Blanchir, (en terme de Plumassier) c’est ôter aux plumes le gros de la teinture, en les passant dans de l’eau claire.

Blanchir, (en Serrurerie) c’est enlever à la grosse lime les premiers traits de la forge.

Blanchir la soie, les étoffes de laine. Voyez Soie, Bonneterie, Drapier, Laine.

BLANCHISSERIE DES TOILES, se dit de l’art de blanchir les toiles ou de leur faire perdre la couleur jaune, sale, ou grise, qu’elles ont au sortir des mains du tisserand ; c’est aussi le nom que l’on donne au lieu où se fait cette opération, qui s’appelle par cette raison blanchisserie ou buerie en terme Flamand-Picard.

La blanchisserie doit être située sur le bord d’une riviere environnée de prés ; elle est composée de cinq bâtimens ou atteliers séparés, qui sont le moulin, la buerie, proprement dite le frottoir, la laiterie, & la ployerie ou le magasin.

Les trois blanchisseries de Senlis sont situées sur la riviere de Nonnette, entre Senlis & Chantilly, vis-à-vis Courteuil. Les eaux de cette riviere, qui sont bordées de prés, sont au dire des gens du pays, les plus propres que l’on connoisse pour servir à blanchir les toiles.

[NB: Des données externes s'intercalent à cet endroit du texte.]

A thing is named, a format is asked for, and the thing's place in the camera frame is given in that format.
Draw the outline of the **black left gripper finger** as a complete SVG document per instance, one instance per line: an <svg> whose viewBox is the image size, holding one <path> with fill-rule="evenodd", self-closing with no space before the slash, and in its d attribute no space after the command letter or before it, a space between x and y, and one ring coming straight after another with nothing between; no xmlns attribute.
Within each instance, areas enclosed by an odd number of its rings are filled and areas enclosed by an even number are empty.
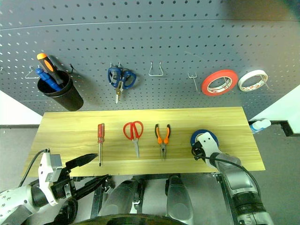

La premiere préparation que l’on donne aux toiles, lorsqu’elles sont arrivées à la blanchisserie, consiste à en ôter le parou, qui est l’apprêt que le Tisserand leur donne. Voyez Parou & l’article Tisserand ; ce qui se fait en les laissant tremper dans l’eau pure : on les y laisse en Flandre pendant 8 à 10 jours, même dans les chaleurs. Au bout de ce tems, on les repame, on les étend, & on les seche. Ici, on les fait fouler dans le moulin ; ce moulin est en tout semblable à celui des foulons. Voyez Foulon, Moulin à Foulon ; il n’en differe qu’en ce que les maillets n’ont point de dents, mais sont arrondis par la partie qui tombe sur les toiles : au reste la mécanique de ces moulins est exactement la même que celle des foulons en laine. Ceux qui ne se servent point de moulin, dégorgent les toiles, à force de les arroser, après les avoir laissé tremper pendant 8 ou dix jours, comme nous avons dit.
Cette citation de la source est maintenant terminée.